## Working data
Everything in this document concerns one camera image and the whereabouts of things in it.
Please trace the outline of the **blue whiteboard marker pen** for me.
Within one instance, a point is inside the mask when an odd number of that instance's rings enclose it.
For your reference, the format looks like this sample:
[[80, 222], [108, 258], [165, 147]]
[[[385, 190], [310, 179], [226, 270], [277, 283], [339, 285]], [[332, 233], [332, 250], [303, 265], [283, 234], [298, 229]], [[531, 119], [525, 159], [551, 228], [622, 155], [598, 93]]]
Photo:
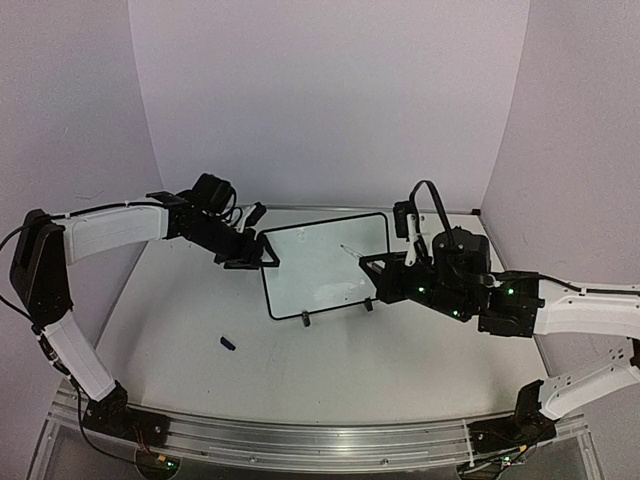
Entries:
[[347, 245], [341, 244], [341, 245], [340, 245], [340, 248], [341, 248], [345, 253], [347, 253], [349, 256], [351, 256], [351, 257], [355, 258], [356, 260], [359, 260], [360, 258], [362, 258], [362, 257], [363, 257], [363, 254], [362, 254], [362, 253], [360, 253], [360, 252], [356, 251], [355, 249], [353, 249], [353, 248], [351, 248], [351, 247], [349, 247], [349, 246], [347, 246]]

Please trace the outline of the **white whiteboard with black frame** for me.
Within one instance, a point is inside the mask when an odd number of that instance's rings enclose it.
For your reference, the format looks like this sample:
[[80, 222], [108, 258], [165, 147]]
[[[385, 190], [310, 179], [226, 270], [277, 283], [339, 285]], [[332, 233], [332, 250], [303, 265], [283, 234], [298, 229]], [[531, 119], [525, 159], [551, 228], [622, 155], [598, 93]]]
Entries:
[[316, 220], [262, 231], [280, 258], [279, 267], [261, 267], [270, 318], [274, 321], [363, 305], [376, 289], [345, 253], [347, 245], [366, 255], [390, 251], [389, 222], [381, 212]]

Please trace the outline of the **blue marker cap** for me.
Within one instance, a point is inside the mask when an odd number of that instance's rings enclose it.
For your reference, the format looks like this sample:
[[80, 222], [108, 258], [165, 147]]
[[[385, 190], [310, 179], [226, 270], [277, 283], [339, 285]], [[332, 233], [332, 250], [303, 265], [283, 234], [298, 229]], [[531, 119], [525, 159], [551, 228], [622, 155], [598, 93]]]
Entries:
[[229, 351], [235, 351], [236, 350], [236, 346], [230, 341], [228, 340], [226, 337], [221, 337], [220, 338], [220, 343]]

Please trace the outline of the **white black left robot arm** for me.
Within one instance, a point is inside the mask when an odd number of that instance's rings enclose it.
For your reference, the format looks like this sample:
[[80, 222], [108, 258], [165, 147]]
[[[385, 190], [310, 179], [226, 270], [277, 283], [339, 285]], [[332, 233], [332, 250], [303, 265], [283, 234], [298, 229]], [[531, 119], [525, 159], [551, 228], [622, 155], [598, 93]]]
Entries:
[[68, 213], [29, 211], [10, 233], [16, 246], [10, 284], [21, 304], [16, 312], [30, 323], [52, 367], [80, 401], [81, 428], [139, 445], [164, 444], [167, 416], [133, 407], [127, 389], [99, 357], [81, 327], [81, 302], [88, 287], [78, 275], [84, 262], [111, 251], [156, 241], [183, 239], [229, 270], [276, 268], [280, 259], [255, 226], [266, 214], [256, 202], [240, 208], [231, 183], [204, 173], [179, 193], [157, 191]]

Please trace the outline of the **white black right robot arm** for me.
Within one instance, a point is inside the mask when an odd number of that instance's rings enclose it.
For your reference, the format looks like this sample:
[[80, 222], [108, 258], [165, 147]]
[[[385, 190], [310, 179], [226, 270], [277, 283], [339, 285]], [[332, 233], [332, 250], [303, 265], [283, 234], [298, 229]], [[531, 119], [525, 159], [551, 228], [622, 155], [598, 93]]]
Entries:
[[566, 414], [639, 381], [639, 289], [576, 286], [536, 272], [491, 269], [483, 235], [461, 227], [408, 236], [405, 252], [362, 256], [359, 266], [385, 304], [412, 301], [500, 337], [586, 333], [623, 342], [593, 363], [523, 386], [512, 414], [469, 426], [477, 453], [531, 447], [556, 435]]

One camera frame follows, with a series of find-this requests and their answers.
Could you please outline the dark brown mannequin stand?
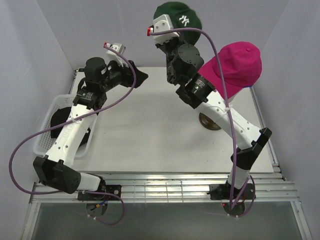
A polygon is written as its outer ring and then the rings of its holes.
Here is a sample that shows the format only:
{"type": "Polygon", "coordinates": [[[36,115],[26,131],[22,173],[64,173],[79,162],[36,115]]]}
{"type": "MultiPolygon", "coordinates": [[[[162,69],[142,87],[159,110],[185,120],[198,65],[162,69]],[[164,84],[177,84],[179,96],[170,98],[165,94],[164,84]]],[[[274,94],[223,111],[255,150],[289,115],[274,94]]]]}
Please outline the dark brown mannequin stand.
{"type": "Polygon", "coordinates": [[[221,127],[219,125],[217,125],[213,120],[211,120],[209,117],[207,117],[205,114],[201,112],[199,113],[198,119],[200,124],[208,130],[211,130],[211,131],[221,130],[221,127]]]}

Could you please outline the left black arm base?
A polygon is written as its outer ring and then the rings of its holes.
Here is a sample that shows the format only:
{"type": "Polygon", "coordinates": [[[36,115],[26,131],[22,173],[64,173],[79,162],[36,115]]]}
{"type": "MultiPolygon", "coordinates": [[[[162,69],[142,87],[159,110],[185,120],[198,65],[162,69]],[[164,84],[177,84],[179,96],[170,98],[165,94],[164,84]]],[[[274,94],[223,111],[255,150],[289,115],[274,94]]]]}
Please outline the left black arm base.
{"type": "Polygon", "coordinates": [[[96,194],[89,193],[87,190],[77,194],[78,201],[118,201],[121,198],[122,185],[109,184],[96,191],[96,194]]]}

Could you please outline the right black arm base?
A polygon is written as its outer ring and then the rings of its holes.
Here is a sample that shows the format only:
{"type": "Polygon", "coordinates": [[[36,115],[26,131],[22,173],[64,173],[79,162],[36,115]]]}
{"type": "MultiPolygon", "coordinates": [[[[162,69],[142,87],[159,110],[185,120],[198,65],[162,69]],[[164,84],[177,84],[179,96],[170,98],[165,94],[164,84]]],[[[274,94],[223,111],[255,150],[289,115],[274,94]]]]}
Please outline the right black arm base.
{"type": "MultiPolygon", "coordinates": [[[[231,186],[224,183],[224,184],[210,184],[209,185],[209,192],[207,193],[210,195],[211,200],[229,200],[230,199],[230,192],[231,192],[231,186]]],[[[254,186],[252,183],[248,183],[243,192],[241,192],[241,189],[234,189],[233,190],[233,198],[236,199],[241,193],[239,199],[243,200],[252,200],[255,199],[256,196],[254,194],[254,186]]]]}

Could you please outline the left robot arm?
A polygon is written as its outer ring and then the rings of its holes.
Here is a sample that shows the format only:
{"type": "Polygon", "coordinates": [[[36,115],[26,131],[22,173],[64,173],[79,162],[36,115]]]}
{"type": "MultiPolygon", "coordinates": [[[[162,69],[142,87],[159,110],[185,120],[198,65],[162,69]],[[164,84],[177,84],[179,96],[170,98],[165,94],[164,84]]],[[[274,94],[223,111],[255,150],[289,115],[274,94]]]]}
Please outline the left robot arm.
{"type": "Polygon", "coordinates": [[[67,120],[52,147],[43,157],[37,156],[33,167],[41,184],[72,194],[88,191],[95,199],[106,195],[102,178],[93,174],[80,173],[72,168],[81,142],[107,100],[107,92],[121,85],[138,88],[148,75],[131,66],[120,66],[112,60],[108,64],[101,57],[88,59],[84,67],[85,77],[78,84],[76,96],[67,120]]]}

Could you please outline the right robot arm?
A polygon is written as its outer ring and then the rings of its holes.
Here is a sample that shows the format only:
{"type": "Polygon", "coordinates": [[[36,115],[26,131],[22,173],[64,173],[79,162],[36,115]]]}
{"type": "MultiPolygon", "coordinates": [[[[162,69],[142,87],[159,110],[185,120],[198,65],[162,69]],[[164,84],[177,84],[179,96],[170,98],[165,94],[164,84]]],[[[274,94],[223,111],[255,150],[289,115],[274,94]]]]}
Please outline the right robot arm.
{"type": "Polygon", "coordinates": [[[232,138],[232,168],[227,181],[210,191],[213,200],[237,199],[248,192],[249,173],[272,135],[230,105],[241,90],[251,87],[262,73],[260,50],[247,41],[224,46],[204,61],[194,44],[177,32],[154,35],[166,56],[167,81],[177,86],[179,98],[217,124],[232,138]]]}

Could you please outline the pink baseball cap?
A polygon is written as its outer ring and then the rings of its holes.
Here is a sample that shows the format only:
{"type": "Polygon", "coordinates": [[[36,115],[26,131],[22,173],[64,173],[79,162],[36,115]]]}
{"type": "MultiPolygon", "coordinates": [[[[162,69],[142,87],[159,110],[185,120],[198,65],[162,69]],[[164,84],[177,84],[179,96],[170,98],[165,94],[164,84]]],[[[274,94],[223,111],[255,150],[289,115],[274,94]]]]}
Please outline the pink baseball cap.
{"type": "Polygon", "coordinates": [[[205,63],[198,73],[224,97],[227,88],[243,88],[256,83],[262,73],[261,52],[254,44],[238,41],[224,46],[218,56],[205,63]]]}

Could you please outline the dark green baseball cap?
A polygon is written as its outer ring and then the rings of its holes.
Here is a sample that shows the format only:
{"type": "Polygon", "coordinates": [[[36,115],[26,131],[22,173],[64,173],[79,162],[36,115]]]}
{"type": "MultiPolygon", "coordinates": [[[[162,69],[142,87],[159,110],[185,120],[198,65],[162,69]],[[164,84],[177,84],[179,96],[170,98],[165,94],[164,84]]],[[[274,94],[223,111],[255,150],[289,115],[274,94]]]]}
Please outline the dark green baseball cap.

## Task details
Please work out how many lines above contain the string "whiteboard", and reply with that number alone.

## Solution to the exercise
2